Do more research on it, come up with a hypothesis as to why it underperforms, and try to improve it.

2. Improve messaging

Your customer’s motivation to make a purchase is a huge factor in how they decide what company to stick with. If you find that what your customers are looking for is not what you advertise, it’s a clear sign you should improve it.

3. Focus tangential interests

If you’re doing content marketing, your findings from the ‘Affinity Categories’ could be of good use. Some users can discover your product while reading articles on topics connected to it. For instance, Jessie’s journey to discovering a SaaS tool they need may have begun from reading an article on SMM.

Look up the data on affinity categories, and you can add a few more topics to your content marketing arsenal.

4. Focus on high-converting channels

While we’re on the topic of content marketing, customer journey mapping also allows for figuring out what marketing channels work best. Look at what channels are the most prevalent in the first half of the customer journey and figure out why they work best.

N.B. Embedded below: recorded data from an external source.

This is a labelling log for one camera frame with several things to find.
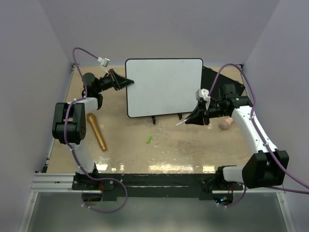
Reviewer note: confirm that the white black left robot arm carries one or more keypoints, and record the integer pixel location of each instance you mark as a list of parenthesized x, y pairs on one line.
[(69, 126)]

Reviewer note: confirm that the black wire whiteboard stand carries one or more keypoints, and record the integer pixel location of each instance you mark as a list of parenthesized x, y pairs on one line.
[(159, 118)]

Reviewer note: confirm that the white whiteboard black frame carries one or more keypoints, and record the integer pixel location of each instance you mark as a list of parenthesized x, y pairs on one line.
[(162, 86)]

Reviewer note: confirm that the gold toy microphone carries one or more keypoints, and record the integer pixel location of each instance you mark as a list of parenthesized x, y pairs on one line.
[(92, 120)]

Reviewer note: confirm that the white green whiteboard marker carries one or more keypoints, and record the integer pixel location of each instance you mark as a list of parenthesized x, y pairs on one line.
[(181, 122)]

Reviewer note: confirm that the green marker cap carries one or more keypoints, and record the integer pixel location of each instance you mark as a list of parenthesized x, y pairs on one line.
[(148, 139)]

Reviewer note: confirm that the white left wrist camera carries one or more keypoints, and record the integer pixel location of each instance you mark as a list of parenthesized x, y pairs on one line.
[(104, 62)]

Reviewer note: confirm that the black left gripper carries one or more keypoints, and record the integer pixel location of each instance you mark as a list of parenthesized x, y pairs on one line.
[(118, 81)]

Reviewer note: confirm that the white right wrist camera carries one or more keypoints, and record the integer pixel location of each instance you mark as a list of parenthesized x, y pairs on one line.
[(203, 95)]

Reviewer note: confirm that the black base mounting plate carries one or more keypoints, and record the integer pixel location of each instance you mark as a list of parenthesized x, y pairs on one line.
[(113, 186)]

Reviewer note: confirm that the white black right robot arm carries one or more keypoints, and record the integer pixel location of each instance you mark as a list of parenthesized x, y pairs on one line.
[(266, 166)]

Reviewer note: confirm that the pink beige cylinder toy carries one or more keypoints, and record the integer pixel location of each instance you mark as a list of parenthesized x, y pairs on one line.
[(225, 123)]

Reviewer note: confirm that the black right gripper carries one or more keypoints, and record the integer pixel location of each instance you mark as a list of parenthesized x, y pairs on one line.
[(197, 116)]

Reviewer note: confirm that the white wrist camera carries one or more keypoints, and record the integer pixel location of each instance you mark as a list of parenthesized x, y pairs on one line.
[(203, 95), (104, 62)]

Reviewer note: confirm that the black ribbed board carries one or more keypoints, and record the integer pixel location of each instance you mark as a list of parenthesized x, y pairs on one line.
[(207, 78)]

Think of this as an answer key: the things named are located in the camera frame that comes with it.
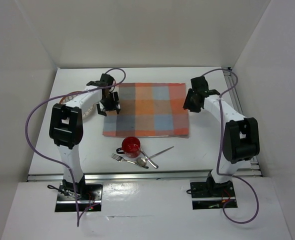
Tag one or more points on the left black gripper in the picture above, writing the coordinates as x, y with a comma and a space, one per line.
114, 104

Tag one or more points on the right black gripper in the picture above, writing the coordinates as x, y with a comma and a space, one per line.
187, 105

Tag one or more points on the plaid orange blue cloth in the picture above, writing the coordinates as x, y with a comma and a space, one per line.
149, 110

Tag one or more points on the red enamel mug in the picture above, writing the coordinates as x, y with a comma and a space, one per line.
130, 146

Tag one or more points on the floral patterned ceramic plate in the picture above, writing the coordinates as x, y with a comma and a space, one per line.
74, 94

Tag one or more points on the silver fork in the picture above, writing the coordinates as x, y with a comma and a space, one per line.
121, 159

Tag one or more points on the silver spoon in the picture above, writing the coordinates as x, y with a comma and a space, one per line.
142, 160

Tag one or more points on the silver table knife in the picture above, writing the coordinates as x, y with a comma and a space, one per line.
149, 160

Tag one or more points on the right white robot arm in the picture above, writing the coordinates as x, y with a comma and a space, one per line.
223, 172

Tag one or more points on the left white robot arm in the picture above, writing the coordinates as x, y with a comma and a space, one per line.
66, 126

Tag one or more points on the right aluminium rail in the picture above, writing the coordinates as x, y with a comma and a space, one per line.
241, 134

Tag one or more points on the aluminium rail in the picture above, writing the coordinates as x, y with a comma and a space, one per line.
127, 176
241, 134

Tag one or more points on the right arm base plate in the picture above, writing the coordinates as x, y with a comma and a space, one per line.
208, 195

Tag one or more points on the front aluminium rail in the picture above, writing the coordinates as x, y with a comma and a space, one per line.
127, 176

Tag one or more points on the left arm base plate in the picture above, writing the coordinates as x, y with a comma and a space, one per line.
91, 198

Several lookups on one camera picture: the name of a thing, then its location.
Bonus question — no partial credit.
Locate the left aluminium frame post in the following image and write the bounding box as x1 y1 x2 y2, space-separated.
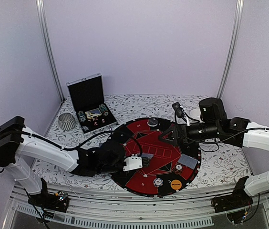
36 0 65 102

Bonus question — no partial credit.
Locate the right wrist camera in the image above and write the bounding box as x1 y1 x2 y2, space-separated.
172 102 190 126

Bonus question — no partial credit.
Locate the round red black poker mat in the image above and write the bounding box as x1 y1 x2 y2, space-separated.
110 118 201 197

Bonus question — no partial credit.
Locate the poker chip row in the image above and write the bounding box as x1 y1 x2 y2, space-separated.
77 111 87 123
99 104 109 116

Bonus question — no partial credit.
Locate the red poker chip stack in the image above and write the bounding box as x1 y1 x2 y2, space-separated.
174 164 183 174

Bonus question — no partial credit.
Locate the white ceramic bowl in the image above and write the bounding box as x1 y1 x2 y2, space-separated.
190 108 201 120

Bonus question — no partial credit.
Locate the right poker chip row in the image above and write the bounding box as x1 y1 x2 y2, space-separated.
99 104 109 116

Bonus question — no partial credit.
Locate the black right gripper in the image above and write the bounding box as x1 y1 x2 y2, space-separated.
158 122 220 146

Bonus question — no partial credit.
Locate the right aluminium frame post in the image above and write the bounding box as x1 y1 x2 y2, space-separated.
216 0 244 99

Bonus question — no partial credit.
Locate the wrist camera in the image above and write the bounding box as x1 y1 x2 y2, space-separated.
123 156 143 172
172 102 190 126

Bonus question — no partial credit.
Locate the left poker chip row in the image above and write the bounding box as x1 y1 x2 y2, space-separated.
77 111 87 123

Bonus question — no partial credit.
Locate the striped grey cup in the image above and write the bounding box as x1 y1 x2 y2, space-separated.
58 113 76 131

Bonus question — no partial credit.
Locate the aluminium front rail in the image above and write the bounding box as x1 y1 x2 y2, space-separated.
2 183 269 229

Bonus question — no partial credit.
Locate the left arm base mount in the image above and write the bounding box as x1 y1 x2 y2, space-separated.
28 178 70 213

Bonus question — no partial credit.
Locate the aluminium poker chip case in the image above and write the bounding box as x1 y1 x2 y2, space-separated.
66 73 117 134

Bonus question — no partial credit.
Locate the loose poker chip in case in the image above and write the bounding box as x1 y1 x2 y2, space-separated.
82 126 90 133

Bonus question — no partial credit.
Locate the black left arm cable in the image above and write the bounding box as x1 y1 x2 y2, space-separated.
0 130 142 167

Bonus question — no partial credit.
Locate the single blue playing card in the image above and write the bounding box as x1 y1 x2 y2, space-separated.
178 154 198 169

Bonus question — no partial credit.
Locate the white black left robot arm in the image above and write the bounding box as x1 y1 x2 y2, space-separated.
0 116 126 207

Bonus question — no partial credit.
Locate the orange big blind button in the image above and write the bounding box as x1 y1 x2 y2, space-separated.
170 179 182 190

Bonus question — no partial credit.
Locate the red dice set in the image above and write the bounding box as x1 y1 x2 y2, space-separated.
90 118 105 127

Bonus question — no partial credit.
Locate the clear dealer button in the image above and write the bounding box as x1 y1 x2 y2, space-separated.
147 118 158 127

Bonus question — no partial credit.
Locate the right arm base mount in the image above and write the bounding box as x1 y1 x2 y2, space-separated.
211 191 253 224

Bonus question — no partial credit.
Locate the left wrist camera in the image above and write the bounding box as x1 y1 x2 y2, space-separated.
123 156 143 172

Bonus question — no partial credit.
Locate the aluminium frame post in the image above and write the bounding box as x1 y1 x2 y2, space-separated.
36 0 65 102
216 0 244 99

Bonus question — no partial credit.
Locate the boxed playing card deck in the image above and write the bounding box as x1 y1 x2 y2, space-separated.
85 108 102 119

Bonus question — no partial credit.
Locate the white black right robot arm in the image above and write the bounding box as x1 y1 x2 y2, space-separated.
159 97 269 208

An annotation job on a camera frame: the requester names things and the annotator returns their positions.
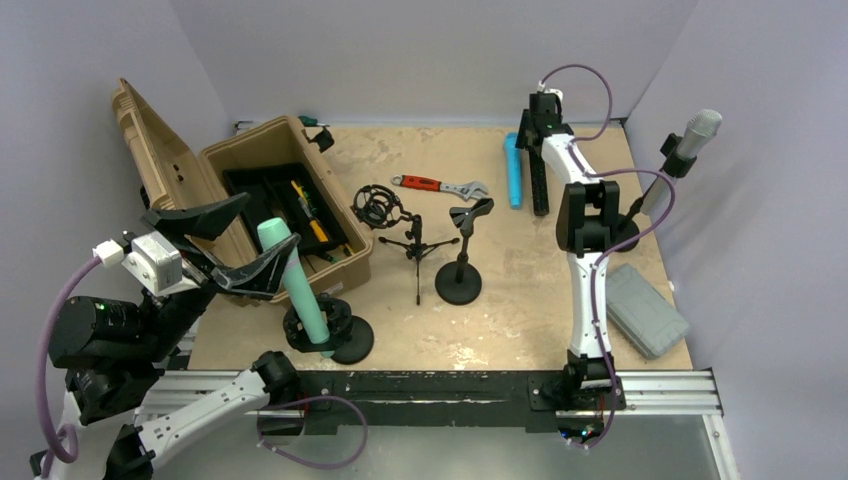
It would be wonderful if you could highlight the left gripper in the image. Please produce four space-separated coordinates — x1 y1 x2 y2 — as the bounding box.
131 191 298 360

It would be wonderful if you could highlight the blue microphone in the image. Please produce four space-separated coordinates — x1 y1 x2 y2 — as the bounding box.
504 132 523 210

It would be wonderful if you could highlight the black handheld microphone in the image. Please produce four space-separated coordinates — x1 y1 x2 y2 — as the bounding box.
528 148 549 217

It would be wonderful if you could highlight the black tripod shock-mount stand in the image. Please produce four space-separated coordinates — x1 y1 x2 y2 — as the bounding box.
351 184 460 305

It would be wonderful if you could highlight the black round-base mic stand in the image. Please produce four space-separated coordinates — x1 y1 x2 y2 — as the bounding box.
435 198 494 306

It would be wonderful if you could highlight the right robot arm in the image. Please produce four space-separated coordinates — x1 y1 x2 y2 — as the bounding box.
515 87 621 407

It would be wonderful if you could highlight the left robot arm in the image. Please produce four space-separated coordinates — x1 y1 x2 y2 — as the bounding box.
30 193 300 479

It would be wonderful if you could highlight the mint green microphone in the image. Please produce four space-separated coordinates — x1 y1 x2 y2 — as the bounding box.
256 217 330 344

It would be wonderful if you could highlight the black stand right side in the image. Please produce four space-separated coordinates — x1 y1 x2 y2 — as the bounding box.
615 128 699 243

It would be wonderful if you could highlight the silver grey microphone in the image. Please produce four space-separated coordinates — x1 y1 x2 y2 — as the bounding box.
640 109 723 215

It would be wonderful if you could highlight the yellow screwdriver in toolbox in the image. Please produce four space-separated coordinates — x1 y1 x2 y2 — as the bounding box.
290 180 329 243

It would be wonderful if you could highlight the tan plastic toolbox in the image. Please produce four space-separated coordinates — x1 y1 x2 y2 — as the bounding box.
111 78 374 294

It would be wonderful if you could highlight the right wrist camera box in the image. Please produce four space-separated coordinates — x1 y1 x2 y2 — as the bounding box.
537 81 564 102

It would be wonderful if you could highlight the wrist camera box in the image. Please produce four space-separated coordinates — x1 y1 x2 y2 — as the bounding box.
537 81 564 102
122 232 199 297

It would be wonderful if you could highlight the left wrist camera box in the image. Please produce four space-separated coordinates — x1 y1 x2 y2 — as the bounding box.
122 232 199 297

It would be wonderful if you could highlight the red-handled adjustable wrench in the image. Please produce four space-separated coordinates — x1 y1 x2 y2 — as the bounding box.
391 174 488 201

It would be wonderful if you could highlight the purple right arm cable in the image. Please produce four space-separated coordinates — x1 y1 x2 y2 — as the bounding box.
539 64 677 412

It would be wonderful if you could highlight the green-handled tool behind toolbox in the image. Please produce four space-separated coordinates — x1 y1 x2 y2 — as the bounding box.
298 115 329 128

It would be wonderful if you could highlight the black round shock-mount stand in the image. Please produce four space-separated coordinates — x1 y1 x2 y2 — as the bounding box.
283 294 375 365

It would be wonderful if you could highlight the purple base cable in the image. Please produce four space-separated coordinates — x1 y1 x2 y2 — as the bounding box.
256 396 370 470

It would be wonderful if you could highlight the black aluminium mounting rail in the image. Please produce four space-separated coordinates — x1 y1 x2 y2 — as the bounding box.
135 370 722 437

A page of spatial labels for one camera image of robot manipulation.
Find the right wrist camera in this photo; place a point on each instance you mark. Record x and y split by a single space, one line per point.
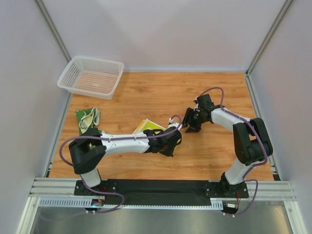
204 102

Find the left aluminium frame post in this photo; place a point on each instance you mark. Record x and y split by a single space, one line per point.
52 28

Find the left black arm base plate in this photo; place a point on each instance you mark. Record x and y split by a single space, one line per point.
97 188

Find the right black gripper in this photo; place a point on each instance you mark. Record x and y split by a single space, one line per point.
192 119

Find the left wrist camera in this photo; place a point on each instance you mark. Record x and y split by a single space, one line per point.
174 125

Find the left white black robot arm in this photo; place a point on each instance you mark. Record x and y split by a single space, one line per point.
90 148

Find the right aluminium frame post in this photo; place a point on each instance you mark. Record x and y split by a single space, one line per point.
270 34

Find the aluminium frame post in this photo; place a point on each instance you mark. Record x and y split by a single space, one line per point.
52 28
270 34

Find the white plastic mesh basket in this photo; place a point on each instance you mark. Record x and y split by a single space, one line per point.
92 77

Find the aluminium front rail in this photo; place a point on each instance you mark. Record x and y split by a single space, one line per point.
64 187

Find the black cloth strip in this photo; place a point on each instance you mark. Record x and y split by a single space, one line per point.
159 192

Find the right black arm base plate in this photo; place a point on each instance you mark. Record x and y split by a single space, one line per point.
218 190

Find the dark green patterned towel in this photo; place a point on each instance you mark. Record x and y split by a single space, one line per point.
87 118

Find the grey slotted cable duct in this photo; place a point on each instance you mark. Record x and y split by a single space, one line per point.
89 203

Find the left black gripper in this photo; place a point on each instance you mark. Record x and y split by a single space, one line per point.
172 141

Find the yellow-green crocodile towel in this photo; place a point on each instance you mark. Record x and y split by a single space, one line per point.
147 124

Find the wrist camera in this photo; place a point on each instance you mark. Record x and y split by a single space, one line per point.
174 125
204 102

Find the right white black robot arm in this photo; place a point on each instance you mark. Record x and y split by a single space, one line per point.
252 145

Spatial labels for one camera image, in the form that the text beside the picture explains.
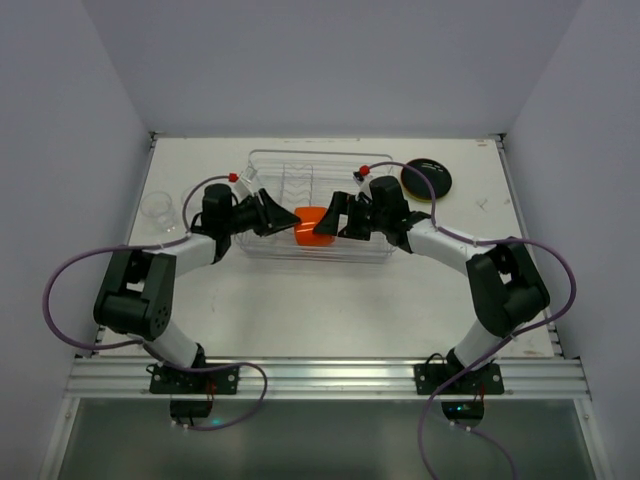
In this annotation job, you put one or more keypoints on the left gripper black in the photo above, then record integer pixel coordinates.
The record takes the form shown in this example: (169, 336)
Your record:
(263, 214)

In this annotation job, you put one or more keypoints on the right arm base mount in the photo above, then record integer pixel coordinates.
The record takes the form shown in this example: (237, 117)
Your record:
(457, 380)

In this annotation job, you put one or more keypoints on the clear plastic rack tray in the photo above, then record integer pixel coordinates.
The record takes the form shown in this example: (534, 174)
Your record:
(320, 255)

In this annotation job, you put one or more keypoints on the clear glass cup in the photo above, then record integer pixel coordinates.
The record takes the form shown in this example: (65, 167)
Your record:
(158, 208)
(191, 202)

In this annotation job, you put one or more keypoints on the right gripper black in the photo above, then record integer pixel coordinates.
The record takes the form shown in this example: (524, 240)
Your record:
(348, 218)

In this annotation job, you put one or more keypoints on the orange plate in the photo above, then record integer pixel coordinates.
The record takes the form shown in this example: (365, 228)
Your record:
(406, 192)

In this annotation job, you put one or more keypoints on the green plate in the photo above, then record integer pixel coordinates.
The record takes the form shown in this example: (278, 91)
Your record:
(422, 201)

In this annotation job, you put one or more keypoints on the black plate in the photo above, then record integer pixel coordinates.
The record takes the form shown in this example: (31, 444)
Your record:
(437, 174)

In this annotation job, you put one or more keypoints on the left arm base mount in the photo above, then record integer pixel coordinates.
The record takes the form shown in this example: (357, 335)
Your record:
(166, 381)

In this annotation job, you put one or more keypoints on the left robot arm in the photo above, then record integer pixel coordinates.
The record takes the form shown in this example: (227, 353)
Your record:
(136, 296)

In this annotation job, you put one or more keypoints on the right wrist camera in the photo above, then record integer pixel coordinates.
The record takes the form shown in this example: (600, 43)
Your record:
(362, 178)

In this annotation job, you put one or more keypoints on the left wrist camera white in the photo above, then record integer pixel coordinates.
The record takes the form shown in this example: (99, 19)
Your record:
(248, 183)

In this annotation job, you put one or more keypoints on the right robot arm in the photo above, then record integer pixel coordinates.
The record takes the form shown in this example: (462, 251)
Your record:
(506, 287)

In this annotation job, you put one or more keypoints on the aluminium frame rail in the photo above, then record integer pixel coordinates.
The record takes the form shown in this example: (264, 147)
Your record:
(121, 377)

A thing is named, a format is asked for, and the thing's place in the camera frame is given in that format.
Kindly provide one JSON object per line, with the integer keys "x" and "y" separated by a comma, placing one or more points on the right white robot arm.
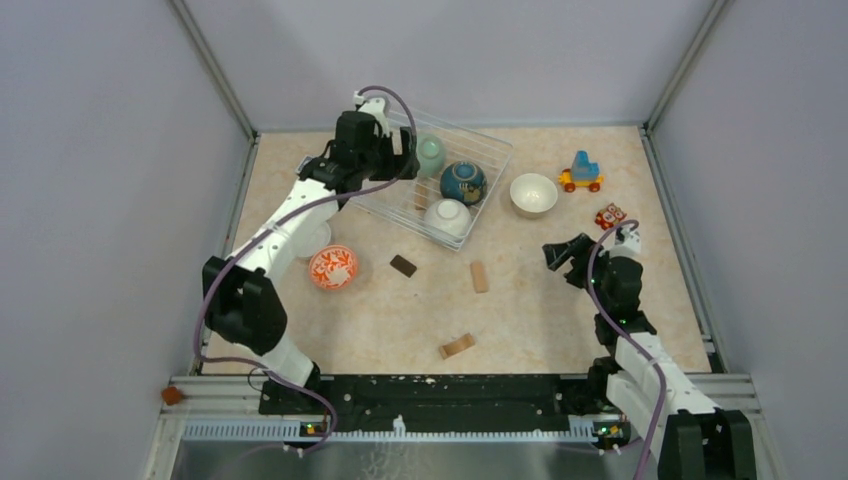
{"x": 689, "y": 435}

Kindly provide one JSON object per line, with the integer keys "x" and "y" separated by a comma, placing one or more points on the red owl toy block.
{"x": 609, "y": 216}

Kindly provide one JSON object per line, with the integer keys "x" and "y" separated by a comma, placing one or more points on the blue yellow toy train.
{"x": 583, "y": 173}

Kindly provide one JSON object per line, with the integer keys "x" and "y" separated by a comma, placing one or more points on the dark brown block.
{"x": 403, "y": 266}

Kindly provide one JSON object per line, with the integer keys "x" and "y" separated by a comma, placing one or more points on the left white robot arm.
{"x": 240, "y": 299}

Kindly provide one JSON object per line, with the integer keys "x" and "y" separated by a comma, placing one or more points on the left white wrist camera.
{"x": 377, "y": 107}

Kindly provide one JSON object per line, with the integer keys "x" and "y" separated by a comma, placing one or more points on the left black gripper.
{"x": 395, "y": 163}

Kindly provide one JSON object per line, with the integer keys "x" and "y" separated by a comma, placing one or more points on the orange patterned white bowl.
{"x": 333, "y": 267}

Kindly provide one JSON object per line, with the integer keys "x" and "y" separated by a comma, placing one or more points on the dark teal patterned bowl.
{"x": 464, "y": 181}

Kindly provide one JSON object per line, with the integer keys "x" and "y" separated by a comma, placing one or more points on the light green ceramic bowl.
{"x": 431, "y": 155}

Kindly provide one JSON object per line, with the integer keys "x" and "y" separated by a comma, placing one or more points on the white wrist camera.
{"x": 377, "y": 107}
{"x": 627, "y": 243}

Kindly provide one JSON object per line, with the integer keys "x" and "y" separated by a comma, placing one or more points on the notched wooden block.
{"x": 457, "y": 346}

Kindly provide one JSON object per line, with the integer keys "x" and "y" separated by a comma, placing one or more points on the plain white bowl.
{"x": 319, "y": 239}

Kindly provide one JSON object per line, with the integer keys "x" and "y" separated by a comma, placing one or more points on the white ceramic bowl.
{"x": 448, "y": 216}

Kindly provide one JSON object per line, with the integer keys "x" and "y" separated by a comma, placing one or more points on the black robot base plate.
{"x": 497, "y": 403}

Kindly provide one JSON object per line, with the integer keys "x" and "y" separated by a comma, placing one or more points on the beige ceramic bowl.
{"x": 533, "y": 195}

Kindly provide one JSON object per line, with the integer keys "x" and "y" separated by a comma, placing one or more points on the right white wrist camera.
{"x": 627, "y": 243}

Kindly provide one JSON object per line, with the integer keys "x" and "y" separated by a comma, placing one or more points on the white wire dish rack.
{"x": 395, "y": 204}

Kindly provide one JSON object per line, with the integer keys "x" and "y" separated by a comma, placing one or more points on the small orange block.
{"x": 171, "y": 395}

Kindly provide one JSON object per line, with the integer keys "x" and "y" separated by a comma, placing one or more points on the light wooden block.
{"x": 479, "y": 277}

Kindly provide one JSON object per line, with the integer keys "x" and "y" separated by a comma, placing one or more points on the wooden block in rack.
{"x": 421, "y": 197}

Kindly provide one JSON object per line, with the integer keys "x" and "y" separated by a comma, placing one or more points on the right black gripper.
{"x": 578, "y": 248}

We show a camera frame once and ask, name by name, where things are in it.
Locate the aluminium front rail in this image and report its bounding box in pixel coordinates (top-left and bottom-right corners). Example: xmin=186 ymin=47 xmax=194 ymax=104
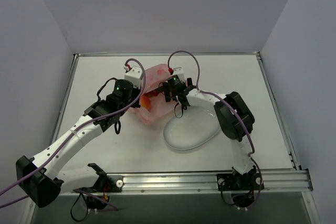
xmin=49 ymin=169 xmax=313 ymax=196

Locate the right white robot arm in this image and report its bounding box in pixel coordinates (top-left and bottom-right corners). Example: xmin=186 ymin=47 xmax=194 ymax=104
xmin=159 ymin=75 xmax=256 ymax=175

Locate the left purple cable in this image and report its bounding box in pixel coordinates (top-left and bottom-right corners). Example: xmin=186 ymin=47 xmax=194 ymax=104
xmin=0 ymin=58 xmax=147 ymax=208

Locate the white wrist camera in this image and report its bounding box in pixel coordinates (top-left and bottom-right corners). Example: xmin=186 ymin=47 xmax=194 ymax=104
xmin=124 ymin=65 xmax=143 ymax=89
xmin=168 ymin=67 xmax=185 ymax=81

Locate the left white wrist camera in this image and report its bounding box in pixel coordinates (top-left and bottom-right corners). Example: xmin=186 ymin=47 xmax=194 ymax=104
xmin=124 ymin=65 xmax=143 ymax=89

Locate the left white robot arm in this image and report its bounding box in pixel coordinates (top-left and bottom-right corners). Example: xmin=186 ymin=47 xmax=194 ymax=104
xmin=16 ymin=77 xmax=146 ymax=208

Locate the white oval plate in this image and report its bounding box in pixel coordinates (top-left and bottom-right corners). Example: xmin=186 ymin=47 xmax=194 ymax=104
xmin=163 ymin=106 xmax=221 ymax=151

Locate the pink plastic bag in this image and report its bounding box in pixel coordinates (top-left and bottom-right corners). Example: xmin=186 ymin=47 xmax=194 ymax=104
xmin=130 ymin=64 xmax=176 ymax=125

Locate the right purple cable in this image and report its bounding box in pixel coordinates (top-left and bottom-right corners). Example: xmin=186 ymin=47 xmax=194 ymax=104
xmin=167 ymin=50 xmax=263 ymax=204

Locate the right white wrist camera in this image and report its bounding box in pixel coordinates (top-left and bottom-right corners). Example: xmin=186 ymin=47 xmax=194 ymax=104
xmin=168 ymin=67 xmax=185 ymax=81

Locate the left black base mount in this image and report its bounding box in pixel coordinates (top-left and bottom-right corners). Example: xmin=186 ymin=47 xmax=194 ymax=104
xmin=92 ymin=175 xmax=124 ymax=193

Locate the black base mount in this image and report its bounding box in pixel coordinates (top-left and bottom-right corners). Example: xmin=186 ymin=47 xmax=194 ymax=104
xmin=92 ymin=175 xmax=124 ymax=193
xmin=216 ymin=173 xmax=265 ymax=191

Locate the purple cable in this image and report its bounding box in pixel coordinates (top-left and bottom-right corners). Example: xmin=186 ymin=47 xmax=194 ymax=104
xmin=0 ymin=58 xmax=147 ymax=208
xmin=167 ymin=50 xmax=263 ymax=204

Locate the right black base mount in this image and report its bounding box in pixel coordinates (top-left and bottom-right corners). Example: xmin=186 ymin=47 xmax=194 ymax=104
xmin=216 ymin=173 xmax=265 ymax=191

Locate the orange fake peach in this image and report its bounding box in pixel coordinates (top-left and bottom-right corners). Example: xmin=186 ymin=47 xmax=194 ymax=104
xmin=140 ymin=95 xmax=152 ymax=111

From then on, you have two options. You can either try to fix the channels that do not bring you enough customers or double down on the ones that already bring you the best ROI.

5. Improve on-site conversion

CJM provides some of the best analytics on the on-site actions of your customers. This gives you an opportunity to see what exactly are your customers doing on the website before they convert and improve the whole process.

This goes far beyond just improving the touchpoints you have. You can also change your on-site conversion strategy and add new touchpoints.

For instance, you may notice that people who grab freebies or attend webinars convert much more than regular visitors. You may start including these converting assets in pop-ups, or on the bottom of your blog posts.

If the issue is that your sales reps can’t keep up with the number of customers, you may need a sales funnel software to automate some of the tasks and work with bigger loads.

Improve every business aspect with customer journey mapping

A customer journey map is a tool that helps you visualize so much data about your customers and their path to conversion. Create a map that reflects how customers really do, not what you think they’re doing, and you can see all the mistakes your business does in attracting them further to conversion. Gather the data continuously and update the map to see how customer behavior changes, especially during unusual situations like a pandemic.

But it doesn’t stop there. You can improve most business processes that involve customers taking a set of actions towards a goal with a customer journey map. All you have to do is to set another frame and go through every process in this guide again.

This way, you can improve anything from increasing viewership on your blog to reducing customer churn.